The construction of the fortress began twenty years after the construction of the Kronstadt forts began, and ended at the end of the 19th century.

The general plan of construction on the island, which included a plan for the development of the city, was approved by Peter I in 1721. The city was to be surrounded by a fortress fence with a bastion outline from the west, north and east. On the south side, the city was to be protected by harbor walls.

On 18 October 1723, Peter personally laid the foundation stone of the fortress, which was named Kronstadt. The fronts of the fortress fence were located according to the Kegorn system (under Peter II, it was proposed to build these fronts according to the simple bastion scheme of Vauban). The soil for the embankment on which the construction was carried out was mined by hand on the mainland. Extensive fortification works were carried out on top of the embankment: a wall was built, cannons were placed, barracks and towers were created. The fortress was armed with 358 cannons, 11 howitzers and 19 mortars, of which 257 guns defended the fairway. The garrison numbered 71 officers and 2664 lower ranks.

To facilitate the transport of goods within the city, canals and docks were built, after which the city turned into a first–class shipyard. For residential buildings, plots were allocated – for ordinary citizens an area of 6 acres (32x12 meters), for noble ones – the same length, but a width chosen at will.

Soon after the death of Peter I, almost all work in the fortress came under the control of Field Marshal Burkhard Minich (until his resignation in 1740). Since 1727, this "Oberdirector Over the Fortifications of the Russian Empire" was directly subordinate to the Military Collegium. He developed a new state of Russian fortresses, where special attention was paid to Kronstadt.

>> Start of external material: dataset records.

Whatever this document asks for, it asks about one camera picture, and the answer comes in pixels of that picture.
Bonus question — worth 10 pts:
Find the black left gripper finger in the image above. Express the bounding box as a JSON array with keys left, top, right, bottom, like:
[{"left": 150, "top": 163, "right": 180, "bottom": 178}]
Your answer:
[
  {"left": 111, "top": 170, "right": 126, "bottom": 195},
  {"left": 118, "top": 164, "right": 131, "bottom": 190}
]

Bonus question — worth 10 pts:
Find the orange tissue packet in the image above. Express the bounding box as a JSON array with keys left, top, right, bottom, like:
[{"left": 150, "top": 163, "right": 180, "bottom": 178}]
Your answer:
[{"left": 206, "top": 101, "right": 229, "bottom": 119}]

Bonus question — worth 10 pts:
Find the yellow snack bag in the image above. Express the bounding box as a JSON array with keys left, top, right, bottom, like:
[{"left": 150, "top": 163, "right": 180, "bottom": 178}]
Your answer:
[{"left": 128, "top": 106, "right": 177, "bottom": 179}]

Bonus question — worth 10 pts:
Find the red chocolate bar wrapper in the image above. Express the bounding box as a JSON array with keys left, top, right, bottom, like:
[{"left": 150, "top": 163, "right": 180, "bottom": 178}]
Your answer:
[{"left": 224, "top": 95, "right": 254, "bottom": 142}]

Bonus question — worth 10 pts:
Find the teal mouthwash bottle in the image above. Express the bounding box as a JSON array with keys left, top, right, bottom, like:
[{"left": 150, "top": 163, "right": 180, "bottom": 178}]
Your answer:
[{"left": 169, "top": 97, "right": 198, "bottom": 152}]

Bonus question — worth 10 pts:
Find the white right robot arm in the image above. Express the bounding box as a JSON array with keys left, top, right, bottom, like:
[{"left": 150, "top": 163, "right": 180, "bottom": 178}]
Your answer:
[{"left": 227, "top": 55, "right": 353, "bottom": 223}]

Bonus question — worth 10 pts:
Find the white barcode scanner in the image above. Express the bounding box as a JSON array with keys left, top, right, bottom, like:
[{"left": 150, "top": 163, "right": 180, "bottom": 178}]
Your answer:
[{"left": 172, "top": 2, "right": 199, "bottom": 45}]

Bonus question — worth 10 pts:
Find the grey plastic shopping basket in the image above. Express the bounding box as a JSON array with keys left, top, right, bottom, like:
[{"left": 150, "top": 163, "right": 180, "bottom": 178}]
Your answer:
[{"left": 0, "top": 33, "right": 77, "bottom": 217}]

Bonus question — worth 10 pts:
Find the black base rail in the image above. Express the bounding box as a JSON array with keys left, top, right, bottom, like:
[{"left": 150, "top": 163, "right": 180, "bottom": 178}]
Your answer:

In 1734, as an experiment, work began on replacing the wooden harbor fences with stone ones. However, due to a shortage of masons and the outbreak of war with Turkey, these works were curtailed three years later. The October storm of 1757 again caused significant damage to the fortifications. Again, the question arose about the beginning of stone construction, but the calculation of the costs showed that restoration work using wood has a 20 times lower cost, which delayed work in stone for a quarter of a century.

===Stone Fortress===
On 5 April 1784, Admiral Greig signed a plan for the arrangement of the Admiralty in Kronstadt. At the direction of Catherine II, an authoritative commission reviewed it, and on 29 January 1785, the empress signed a rescript instructing Greig to begin the transfer of the Admiralty from Saint Petersburg to Kronstadt. The plan drawn up by Greig largely determined the development of the city with office and residential buildings, warehouses and hospitals.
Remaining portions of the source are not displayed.